## Material provided
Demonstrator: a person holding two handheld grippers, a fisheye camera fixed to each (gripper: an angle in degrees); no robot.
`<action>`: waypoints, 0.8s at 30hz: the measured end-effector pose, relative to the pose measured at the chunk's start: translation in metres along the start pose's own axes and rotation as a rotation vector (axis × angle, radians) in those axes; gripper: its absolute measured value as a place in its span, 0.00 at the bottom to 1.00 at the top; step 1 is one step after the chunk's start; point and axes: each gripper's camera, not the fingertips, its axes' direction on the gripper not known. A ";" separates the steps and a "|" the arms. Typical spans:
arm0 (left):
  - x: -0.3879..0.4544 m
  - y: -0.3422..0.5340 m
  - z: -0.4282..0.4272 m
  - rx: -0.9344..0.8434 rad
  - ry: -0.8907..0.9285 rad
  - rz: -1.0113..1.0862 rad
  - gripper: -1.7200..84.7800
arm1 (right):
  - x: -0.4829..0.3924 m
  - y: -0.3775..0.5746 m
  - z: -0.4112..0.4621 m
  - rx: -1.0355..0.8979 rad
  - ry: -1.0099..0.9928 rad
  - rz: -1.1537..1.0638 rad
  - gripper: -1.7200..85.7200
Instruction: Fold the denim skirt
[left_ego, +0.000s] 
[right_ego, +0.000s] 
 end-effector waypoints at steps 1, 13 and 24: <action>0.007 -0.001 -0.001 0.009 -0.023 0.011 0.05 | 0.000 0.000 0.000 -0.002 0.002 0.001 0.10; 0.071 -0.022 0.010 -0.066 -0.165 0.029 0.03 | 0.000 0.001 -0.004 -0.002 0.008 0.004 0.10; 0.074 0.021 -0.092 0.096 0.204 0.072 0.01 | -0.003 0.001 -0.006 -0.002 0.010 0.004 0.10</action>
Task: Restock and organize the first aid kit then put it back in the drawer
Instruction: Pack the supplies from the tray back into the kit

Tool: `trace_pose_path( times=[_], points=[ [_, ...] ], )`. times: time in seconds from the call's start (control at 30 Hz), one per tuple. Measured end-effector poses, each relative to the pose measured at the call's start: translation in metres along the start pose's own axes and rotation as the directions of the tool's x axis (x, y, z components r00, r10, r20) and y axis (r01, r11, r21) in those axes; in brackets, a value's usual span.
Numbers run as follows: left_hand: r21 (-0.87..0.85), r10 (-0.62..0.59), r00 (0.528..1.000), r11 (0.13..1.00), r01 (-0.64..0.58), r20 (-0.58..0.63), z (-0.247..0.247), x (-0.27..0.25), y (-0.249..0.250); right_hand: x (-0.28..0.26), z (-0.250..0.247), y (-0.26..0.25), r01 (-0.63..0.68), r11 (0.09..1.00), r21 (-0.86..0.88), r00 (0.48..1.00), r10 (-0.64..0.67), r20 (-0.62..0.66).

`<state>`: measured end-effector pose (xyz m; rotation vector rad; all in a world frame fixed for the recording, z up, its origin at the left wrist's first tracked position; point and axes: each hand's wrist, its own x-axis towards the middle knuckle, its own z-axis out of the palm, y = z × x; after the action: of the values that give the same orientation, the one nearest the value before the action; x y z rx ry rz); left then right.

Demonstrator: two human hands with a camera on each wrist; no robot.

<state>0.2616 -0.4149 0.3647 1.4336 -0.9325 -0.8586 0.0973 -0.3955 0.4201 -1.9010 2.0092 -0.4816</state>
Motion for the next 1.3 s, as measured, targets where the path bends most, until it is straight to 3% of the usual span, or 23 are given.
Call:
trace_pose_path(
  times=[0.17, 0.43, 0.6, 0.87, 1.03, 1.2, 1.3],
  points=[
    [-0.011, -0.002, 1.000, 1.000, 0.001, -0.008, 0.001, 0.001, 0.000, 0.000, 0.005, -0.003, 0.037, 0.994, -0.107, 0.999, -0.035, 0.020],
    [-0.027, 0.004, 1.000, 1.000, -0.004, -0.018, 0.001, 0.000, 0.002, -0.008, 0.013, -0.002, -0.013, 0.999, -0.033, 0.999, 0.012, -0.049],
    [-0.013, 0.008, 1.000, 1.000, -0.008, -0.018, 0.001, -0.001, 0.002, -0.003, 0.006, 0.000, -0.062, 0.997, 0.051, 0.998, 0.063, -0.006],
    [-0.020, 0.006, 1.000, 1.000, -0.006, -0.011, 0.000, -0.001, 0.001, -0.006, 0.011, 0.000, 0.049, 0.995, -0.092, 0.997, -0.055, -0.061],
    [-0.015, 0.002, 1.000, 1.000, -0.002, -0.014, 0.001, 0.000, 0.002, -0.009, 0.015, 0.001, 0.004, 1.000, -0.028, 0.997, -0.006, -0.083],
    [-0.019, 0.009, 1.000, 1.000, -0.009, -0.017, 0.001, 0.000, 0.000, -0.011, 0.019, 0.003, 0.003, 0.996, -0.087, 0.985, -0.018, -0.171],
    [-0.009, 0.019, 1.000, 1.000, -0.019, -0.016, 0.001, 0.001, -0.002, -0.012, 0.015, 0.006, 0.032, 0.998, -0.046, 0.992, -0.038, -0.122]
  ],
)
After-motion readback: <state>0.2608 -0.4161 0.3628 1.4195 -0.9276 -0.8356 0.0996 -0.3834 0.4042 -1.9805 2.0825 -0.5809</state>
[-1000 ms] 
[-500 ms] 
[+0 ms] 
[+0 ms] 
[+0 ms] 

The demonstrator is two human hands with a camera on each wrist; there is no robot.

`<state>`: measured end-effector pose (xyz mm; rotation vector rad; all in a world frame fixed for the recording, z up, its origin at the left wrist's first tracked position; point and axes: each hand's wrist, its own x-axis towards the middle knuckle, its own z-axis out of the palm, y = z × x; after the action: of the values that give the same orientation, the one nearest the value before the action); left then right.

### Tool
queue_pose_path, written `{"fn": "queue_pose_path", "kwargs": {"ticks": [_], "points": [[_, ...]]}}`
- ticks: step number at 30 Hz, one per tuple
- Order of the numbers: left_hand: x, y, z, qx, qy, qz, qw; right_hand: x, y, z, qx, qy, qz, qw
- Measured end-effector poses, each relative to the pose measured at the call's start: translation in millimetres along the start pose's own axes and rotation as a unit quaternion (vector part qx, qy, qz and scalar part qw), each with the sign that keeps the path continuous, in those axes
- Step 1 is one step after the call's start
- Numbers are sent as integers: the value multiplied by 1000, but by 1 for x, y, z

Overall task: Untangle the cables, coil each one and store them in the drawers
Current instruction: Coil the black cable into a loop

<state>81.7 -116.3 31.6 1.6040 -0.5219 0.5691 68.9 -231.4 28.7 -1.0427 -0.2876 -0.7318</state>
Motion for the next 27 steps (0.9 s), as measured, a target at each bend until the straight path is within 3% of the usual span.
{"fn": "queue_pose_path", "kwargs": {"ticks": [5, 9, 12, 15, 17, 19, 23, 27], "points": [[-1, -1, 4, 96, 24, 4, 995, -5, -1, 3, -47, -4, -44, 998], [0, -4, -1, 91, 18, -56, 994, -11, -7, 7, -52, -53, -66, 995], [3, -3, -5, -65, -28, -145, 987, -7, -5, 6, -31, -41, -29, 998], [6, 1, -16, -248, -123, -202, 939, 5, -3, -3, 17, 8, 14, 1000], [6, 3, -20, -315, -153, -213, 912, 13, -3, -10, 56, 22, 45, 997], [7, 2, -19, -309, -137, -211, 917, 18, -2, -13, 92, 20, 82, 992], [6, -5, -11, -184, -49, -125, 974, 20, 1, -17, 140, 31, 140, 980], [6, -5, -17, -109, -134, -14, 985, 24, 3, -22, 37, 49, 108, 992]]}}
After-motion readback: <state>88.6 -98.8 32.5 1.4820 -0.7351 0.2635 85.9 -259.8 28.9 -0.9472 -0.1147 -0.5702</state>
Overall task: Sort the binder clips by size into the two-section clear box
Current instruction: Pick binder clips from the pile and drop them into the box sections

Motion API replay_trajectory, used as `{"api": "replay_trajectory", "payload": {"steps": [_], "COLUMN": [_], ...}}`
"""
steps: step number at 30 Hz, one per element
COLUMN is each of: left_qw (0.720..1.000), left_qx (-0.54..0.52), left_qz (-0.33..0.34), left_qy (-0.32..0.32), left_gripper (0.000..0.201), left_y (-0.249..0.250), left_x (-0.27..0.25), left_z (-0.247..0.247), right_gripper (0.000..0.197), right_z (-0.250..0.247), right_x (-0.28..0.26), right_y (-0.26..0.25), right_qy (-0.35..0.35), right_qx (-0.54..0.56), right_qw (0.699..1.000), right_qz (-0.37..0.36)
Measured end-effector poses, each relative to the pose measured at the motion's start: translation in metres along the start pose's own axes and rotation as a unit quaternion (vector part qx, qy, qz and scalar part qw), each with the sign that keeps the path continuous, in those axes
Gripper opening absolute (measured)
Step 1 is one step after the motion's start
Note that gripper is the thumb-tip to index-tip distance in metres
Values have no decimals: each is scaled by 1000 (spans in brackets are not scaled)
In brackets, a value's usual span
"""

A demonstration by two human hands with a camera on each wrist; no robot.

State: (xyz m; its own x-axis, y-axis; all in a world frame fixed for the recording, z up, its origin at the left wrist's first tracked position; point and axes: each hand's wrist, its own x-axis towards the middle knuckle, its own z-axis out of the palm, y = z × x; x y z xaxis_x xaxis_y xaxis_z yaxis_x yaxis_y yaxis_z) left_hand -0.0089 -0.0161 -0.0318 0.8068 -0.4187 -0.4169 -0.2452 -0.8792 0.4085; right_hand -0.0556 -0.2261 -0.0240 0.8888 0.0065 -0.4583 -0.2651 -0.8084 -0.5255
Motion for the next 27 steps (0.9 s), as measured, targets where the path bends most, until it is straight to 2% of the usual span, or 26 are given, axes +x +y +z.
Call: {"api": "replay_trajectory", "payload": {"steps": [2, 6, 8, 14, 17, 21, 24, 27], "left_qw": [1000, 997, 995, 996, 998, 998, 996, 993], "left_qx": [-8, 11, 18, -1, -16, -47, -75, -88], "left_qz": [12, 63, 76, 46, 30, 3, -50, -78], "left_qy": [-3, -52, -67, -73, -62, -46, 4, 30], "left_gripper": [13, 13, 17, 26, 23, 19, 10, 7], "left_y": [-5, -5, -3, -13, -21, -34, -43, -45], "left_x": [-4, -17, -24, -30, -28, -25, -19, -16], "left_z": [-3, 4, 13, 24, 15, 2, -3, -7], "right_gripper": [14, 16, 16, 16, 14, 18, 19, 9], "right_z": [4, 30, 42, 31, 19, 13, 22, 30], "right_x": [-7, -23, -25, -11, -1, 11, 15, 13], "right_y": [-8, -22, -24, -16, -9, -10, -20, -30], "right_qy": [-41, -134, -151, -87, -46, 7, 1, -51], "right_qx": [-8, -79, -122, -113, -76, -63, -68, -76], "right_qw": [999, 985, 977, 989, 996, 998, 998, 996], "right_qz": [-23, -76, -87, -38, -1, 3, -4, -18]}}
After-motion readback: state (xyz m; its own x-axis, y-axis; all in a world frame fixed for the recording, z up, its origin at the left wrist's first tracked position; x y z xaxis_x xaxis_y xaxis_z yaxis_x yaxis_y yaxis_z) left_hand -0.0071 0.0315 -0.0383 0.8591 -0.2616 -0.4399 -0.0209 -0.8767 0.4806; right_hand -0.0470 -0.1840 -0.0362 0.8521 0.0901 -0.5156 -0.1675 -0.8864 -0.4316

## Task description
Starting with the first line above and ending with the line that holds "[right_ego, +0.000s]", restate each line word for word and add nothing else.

## Your response
Demonstrator: a person holding two handheld grippers, a fisheye camera fixed to each (gripper: an angle in degrees); no robot.
`<action>`: waypoints, 0.8s at 30hz: the measured end-effector pose, relative to the pose measured at the chunk's start: translation in metres along the start pose's own axes and rotation as a rotation vector (axis × angle, radians) in those axes; gripper: its absolute measured value as a place in its span, 0.00 at the bottom to 1.00 at the top; step 1 is one step after the chunk's start; point and axes: each gripper's camera, not the fingertips, its axes' direction on the gripper not known. A ";" separates the steps and a "|" the arms. Typical spans:
arm0 (left):
  - x: -0.3879..0.4544 m
  - y: -0.3422..0.5340 m
  - z: -0.4282..0.4272 m
  - rx: -0.9344..0.8434 rad
  - ry: -0.8907..0.9285 rad
  - rz: -1.0113..1.0862 rad
  - gripper: -1.7200..84.7800
arm1 (right):
  - x: -0.4829..0.3924 m
  - y: -0.3775..0.5746 m
  - z: -0.4112..0.4621 m
  - rx: -1.0355..0.8979 rad
  - ry: -1.0099..0.9928 rad
  - rz: -1.1537..1.0638 rad
  - gripper: -1.7200..85.7200
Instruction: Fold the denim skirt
[left_ego, +0.000s] 
[right_ego, +0.000s] 

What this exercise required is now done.